## WHAT YOU ARE ASKED TO DO
In the records below, find the line that contains "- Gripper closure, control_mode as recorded" and the line that contains "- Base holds". Set down exactly those lines and every line between them, and nothing more.

[Stored items]
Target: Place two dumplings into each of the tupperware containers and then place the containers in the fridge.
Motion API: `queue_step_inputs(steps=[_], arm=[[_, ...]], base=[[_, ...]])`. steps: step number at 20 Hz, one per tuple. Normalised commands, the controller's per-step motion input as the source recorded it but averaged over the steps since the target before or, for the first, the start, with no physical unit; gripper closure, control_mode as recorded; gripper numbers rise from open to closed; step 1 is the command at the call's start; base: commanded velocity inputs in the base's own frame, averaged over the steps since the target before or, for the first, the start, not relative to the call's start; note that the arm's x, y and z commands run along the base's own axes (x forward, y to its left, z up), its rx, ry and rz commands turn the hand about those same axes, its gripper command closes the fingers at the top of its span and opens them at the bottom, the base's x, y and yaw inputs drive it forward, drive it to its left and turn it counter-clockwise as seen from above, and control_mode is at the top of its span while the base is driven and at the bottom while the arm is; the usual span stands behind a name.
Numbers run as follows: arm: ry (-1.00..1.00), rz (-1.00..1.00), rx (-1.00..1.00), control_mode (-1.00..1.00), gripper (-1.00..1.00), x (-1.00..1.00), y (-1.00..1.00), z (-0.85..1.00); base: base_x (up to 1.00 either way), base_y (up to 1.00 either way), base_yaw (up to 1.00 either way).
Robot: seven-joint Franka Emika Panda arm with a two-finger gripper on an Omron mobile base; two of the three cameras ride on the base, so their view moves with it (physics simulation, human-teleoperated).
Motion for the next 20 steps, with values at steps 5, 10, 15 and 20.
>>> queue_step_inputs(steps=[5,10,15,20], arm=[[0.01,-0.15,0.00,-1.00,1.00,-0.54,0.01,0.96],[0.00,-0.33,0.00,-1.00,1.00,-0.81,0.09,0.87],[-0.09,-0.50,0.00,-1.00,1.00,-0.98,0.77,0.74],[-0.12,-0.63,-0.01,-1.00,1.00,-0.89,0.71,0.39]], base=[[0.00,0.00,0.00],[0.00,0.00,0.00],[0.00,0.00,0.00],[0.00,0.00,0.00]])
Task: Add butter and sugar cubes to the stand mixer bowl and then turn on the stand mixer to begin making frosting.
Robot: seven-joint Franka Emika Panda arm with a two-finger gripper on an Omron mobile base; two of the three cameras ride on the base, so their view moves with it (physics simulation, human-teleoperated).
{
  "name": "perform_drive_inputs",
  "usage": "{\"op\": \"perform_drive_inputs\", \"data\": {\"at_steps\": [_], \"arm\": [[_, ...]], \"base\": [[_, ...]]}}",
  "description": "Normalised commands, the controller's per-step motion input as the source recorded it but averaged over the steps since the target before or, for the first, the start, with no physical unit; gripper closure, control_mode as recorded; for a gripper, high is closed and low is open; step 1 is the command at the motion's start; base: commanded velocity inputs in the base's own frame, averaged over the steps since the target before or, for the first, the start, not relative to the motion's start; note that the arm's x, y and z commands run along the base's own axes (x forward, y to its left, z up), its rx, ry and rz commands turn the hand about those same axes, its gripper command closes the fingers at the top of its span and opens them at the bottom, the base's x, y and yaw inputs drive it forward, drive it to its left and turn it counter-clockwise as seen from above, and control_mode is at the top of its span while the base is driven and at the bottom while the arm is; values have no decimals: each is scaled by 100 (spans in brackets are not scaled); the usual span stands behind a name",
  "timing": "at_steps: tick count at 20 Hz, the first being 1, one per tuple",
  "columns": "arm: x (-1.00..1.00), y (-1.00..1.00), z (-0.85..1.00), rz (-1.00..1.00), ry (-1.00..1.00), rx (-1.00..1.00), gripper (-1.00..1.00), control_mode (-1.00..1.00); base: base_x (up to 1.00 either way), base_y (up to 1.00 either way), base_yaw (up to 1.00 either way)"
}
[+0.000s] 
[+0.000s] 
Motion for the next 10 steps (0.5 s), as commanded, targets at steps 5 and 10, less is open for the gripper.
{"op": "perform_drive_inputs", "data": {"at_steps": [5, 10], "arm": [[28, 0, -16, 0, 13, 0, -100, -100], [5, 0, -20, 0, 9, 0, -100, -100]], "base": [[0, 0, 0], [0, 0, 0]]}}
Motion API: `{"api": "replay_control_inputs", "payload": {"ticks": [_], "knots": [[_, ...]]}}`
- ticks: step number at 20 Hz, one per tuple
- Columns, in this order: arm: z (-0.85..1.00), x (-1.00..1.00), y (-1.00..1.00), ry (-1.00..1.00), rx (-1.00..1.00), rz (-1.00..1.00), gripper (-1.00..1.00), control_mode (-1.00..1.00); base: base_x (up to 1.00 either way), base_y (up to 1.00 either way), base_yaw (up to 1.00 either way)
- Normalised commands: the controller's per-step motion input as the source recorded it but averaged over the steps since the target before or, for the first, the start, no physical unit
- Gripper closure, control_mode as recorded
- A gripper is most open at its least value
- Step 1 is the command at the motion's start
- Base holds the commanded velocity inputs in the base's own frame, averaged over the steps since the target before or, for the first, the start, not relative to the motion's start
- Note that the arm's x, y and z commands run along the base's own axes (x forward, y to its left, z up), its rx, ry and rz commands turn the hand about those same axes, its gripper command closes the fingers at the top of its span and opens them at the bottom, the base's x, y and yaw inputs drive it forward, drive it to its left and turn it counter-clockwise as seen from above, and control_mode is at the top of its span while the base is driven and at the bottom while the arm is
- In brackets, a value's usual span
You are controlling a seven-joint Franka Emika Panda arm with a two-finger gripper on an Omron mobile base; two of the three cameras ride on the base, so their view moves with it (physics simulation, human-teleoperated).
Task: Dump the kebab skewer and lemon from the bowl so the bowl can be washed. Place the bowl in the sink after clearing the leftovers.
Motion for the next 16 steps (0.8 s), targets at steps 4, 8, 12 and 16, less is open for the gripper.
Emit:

## RESPONSE TO THE EXERCISE
- Gripper closure, control_mode as recorded
- A gripper is most open at its least value
- Step 1 is the command at the motion's start
- Base holds the commanded velocity inputs in the base's own frame, averaged over the steps since the target before or, for the first, the start, not relative to the motion's start

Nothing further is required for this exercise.